Detection and downregulation of type I IGF receptor expression by antibody-conjugated quantum dots in breast cancer cells.

The type I insulin-like growth factor (IGF) receptor (IGF1R) is a transmembrane tyrosine kinase involved in breast cancer proliferation, survival, and metastasis. Several monoclonal antibodies directed against the receptor are in clinical trials. In order to develop a methodology to detect and measure IGF1R levels in breast cancer cells, we covalently conjugated an IGF1R antibody, AVE-1642, with quantum dots (Qdots), which are nanocrystals that emit fluorescence upon excitation. AVE-1642 Qdots only bound to cells that express IGF1R, and measured IGF1R levels by fluorescence emission at 655 nm. After binding to the cell surface, AVE-1642 Qdots underwent receptor mediated endocytosis, localized to endosome, and later translocated into the nucleus.
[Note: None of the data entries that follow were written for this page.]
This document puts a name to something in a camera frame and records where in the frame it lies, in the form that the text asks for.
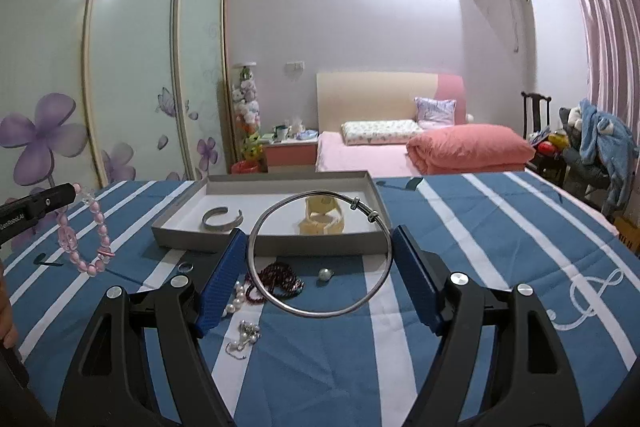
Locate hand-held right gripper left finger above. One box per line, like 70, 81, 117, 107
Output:
56, 227, 249, 427

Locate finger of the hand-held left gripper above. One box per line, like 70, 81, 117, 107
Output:
27, 183, 83, 220

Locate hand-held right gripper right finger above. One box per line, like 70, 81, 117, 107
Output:
391, 224, 586, 427

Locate white pearl bracelet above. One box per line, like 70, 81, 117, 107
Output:
220, 274, 253, 318

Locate dark red bead necklace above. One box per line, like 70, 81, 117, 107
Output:
245, 261, 305, 300

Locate grey cardboard box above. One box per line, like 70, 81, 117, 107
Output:
151, 172, 396, 258

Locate silver bangle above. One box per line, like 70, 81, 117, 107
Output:
247, 190, 393, 319

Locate pink bead bracelet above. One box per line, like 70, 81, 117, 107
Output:
56, 184, 116, 278

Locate person's left hand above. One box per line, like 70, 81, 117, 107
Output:
0, 259, 19, 350

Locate blue white striped blanket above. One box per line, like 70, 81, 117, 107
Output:
0, 171, 636, 427

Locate yellow jade bangle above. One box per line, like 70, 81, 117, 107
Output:
298, 196, 351, 235

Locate pink bed with headboard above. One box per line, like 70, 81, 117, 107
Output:
315, 72, 546, 175

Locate folded pink quilt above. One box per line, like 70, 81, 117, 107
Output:
406, 123, 537, 175

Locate pink nightstand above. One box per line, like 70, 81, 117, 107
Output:
262, 138, 320, 172

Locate white patterned pillow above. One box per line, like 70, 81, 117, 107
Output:
341, 119, 423, 146

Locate flower print sliding wardrobe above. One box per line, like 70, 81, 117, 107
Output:
0, 0, 236, 208

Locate lilac pillow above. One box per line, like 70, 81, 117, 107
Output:
413, 96, 458, 128

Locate column of plush toys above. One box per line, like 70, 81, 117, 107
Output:
231, 63, 263, 162

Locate colourful toys on chair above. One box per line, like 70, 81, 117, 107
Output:
532, 129, 568, 158

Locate pile of dark clothes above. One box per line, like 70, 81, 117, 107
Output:
557, 107, 603, 205

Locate dark wooden chair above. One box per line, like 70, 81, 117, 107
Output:
520, 91, 568, 185

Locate yellow cardboard box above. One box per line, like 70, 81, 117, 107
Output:
612, 214, 640, 256

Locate white covered standing unit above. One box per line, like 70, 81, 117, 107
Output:
456, 0, 536, 145

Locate light blue garment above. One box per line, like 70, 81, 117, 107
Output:
577, 99, 636, 218

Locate pink curtain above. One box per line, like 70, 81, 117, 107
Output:
552, 0, 640, 118

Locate silver cuff bracelet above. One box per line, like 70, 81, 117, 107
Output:
201, 206, 245, 230

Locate silver chain with pearls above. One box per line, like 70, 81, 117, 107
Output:
226, 319, 262, 360
Treating MCF-7 cells with AVE-1642 Qdots, but not unconjugated Qdots alone, downregulated IGF1R levels and rendered cells refractory to IGF-I stimulation. Furthermore, cell proliferation was slightly inhibited by AVE-1642 Qdots, but not the unconjugated Qdots. Our data suggest that AVE-1642 Qdots can be used to detect IGF1R expression and measure changes in cell surface receptor levels. In addition, the inhibitory effect of AVE-1642 Qdots to cell proliferation implies that it may serve as a traceable therapeutic agent.